Con mucha frecuencia me encontraba a Rosina en el mismo quicio, esperando clientes. Luego desapareció. El día en que volví a verla sentí ganas de insultarla, de reclamarle que ella también me hubiera abandonado. No le dije nada pero la seguí al hotel. Cuando terminamos me preguntó si aún compraba yerbas medicinales. "Sí", le dije. Quiso sa-ber para quién eran. "Para mi esposa". Se levantó y comenzó a vestirse: "Pues apúrese, ella lo está esperando". Por un momento imaginé que eso era posible, pero la realidad pudo más que mi sueño y le aclaré: "Está muerta."
No me preguntó nada más, sólo me abrazó. Al hacerlo vio la medallita de San José que traigo colgada al cuello. Sonrió satisfecha: "Ahora ya sé cómo te llamas". Pronunció mi nombre y sen-tí que renacía, que otra vez era yo. Al despedirnos, me dijo: "Me llamo Rosina, pero si quieres, otro día puedes de-cirme como a tu mujer". Nunca me he atrevido...
José me sonrió, entre tímido y avergonzado:
Desde entonces la visito cada año.
Repetí lo que él me había dicho antes:
Desde el 75. ¡Toda una vida!
Con la cabeza inclinada, José habló como si estuviera solo:
Pude haber ido con mujeres jóvenes, pero no lo hice. No sé si fue por miedo o por lealtad a Rosina: envejeció conmigo, cosa que no hizo Margarita. Rectificó de prisa: No lo digo como un reproche -¡estaría loco si lo hiciera!-, sino como algo que sucedió y ya.

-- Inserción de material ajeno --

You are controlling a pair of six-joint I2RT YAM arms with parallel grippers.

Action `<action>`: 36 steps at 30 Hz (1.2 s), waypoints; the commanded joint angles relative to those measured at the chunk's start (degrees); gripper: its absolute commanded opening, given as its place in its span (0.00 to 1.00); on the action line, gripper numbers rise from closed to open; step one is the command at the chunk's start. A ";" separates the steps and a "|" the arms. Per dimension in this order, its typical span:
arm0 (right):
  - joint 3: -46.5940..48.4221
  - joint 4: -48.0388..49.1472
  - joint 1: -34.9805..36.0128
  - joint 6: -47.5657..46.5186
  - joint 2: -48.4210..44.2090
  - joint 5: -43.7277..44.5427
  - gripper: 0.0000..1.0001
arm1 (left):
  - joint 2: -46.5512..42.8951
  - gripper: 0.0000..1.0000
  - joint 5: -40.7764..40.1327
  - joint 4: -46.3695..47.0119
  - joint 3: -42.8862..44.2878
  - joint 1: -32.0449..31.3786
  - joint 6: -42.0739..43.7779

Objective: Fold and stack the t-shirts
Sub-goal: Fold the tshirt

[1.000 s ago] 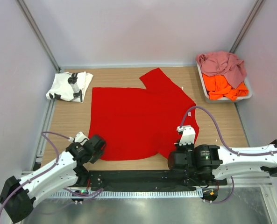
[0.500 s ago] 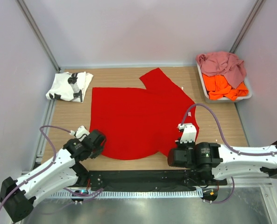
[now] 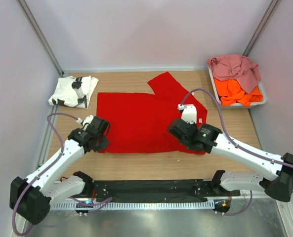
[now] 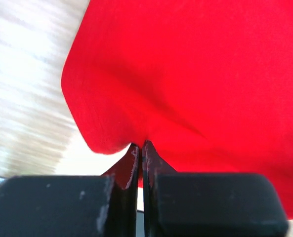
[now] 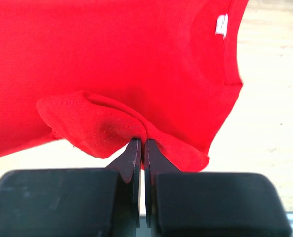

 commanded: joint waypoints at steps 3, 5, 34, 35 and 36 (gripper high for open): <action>3.07 9.83 -8.19 -13.16 5.02 -2.68 0.01 | 6.56 0.00 4.17 5.31 5.14 5.08 12.10; 3.86 11.59 -9.87 -16.32 6.08 -3.29 0.01 | 10.07 0.00 6.02 6.63 6.38 7.10 14.65; 22.41 18.63 -27.55 -29.34 33.17 1.71 0.88 | 29.17 0.85 7.43 4.09 25.12 14.58 20.55; 21.27 18.80 -27.55 -27.42 31.94 1.97 0.90 | 25.59 0.85 7.69 4.44 21.97 14.58 19.68; 18.39 19.24 -27.72 -26.36 30.71 2.24 0.92 | 23.81 0.86 7.87 5.57 20.20 14.58 19.23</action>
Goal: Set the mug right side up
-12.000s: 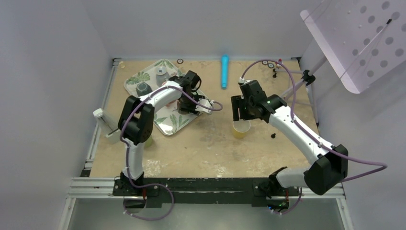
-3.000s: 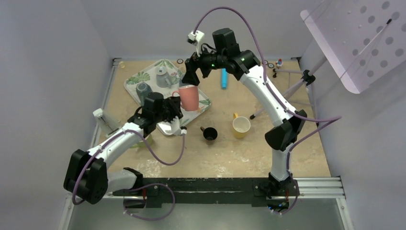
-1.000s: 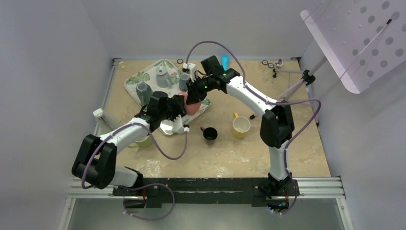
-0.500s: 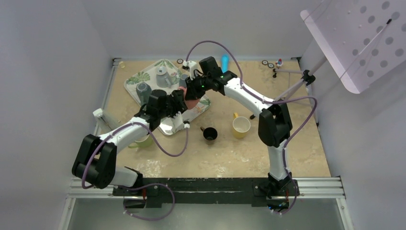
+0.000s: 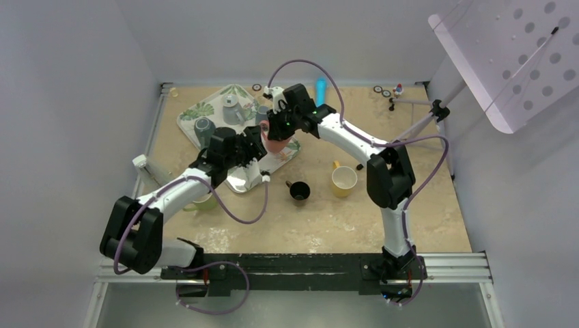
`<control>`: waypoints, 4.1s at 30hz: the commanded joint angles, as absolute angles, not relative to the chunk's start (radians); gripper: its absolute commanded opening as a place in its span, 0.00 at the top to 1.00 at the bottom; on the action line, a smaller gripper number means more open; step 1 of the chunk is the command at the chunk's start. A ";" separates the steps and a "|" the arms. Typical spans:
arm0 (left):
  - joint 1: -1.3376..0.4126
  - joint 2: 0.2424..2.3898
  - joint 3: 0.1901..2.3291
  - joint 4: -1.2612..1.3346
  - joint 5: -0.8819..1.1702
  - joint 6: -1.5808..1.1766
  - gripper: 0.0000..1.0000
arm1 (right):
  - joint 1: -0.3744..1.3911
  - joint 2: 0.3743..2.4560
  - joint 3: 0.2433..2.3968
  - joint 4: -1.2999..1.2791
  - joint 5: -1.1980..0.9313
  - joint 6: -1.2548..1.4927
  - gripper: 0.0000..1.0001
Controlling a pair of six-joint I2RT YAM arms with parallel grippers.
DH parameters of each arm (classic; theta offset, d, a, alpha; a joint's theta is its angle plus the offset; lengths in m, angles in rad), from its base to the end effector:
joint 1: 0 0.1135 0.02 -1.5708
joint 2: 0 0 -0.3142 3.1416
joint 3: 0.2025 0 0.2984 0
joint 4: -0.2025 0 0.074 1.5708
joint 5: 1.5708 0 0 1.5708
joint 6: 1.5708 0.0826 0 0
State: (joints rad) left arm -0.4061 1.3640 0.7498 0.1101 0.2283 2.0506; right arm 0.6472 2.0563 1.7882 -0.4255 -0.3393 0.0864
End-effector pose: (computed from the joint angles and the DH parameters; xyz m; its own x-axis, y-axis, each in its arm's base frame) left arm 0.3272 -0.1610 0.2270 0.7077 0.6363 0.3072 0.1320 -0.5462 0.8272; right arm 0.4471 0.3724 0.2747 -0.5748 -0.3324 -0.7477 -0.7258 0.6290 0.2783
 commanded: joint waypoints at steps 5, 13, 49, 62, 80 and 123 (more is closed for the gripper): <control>-0.388 1.262 0.917 -0.200 0.132 1.792 0.40 | 0.603 1.984 1.829 -0.371 -0.247 0.109 1.00; -0.378 1.284 1.179 -0.663 0.084 1.283 0.38 | 0.580 1.868 1.850 -0.476 -0.104 0.108 1.00; 0.076 1.373 1.160 -0.629 0.160 0.240 0.24 | 0.118 0.928 0.910 -0.623 0.333 0.488 1.00; 0.123 1.393 1.067 -0.491 0.263 0.180 0.23 | -0.250 1.058 0.848 -0.431 0.330 0.413 1.00; 0.124 1.640 1.171 -0.376 0.211 0.279 0.30 | -0.314 1.218 0.798 -0.344 0.224 0.429 1.00; 0.117 1.688 1.401 -0.642 0.460 0.174 1.00 | -0.261 0.902 1.082 -0.603 -0.080 0.359 0.02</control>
State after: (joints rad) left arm 0.1173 1.8423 1.3937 -0.6384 0.2836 0.2749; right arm -0.3012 0.9756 1.0031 -0.6437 0.0086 0.3584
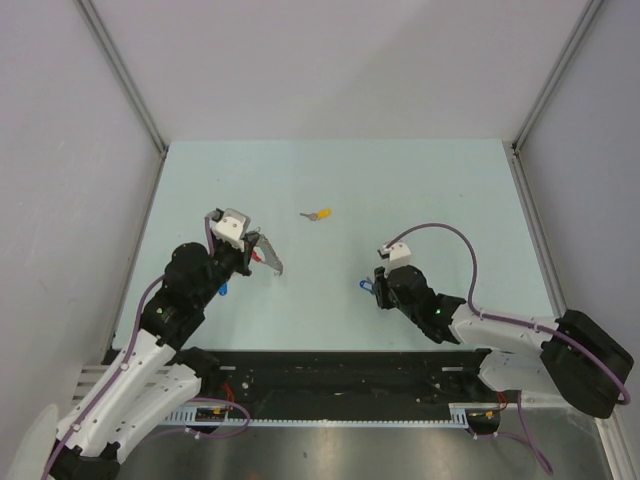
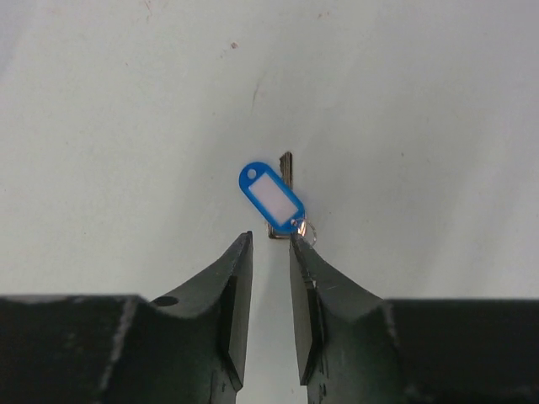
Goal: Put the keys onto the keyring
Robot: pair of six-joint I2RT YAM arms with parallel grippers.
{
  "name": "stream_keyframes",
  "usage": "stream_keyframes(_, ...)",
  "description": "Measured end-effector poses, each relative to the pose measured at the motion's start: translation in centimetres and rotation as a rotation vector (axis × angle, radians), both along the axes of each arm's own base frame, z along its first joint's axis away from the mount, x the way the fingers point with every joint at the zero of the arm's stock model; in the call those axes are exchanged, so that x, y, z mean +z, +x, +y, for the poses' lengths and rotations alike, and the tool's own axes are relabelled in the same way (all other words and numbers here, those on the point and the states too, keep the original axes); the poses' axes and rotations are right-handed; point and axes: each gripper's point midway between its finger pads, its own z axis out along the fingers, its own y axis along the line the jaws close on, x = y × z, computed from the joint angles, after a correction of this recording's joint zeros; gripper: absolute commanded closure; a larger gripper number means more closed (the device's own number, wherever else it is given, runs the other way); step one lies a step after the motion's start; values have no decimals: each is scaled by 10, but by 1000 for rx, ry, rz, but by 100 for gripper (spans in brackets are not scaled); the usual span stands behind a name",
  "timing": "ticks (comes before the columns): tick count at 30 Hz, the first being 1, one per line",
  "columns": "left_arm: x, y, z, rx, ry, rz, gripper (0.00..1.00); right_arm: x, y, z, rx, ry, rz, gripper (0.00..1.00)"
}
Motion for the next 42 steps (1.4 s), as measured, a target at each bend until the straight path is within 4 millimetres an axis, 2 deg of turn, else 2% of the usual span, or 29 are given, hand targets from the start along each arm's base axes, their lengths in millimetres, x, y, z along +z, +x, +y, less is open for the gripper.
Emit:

Lo presioné y fui indiscreta:
¿Por qué no se pone a vivir con Rosina?
José levantó los hombros y suspiró:
Iba a pedírselo hoy, pero no tuve tiempo: Rosina me dijo que está enferma y se irá a un asilo. No quiere que volvamos a vernos.
Comprendí la inutilidad de mi pregunta, pero tuve que hacerla:
¿Por qué no se lo pidió antes?
Derrotado, José apenas tuvo fuerzas para responderme:
Por temor al qué dirán, a las burlas. Y ya ve ahora...
Nos quedamos en silencio, escuchando las carcajadas de los muchachos y las obscenidades que gritaba El Gorila.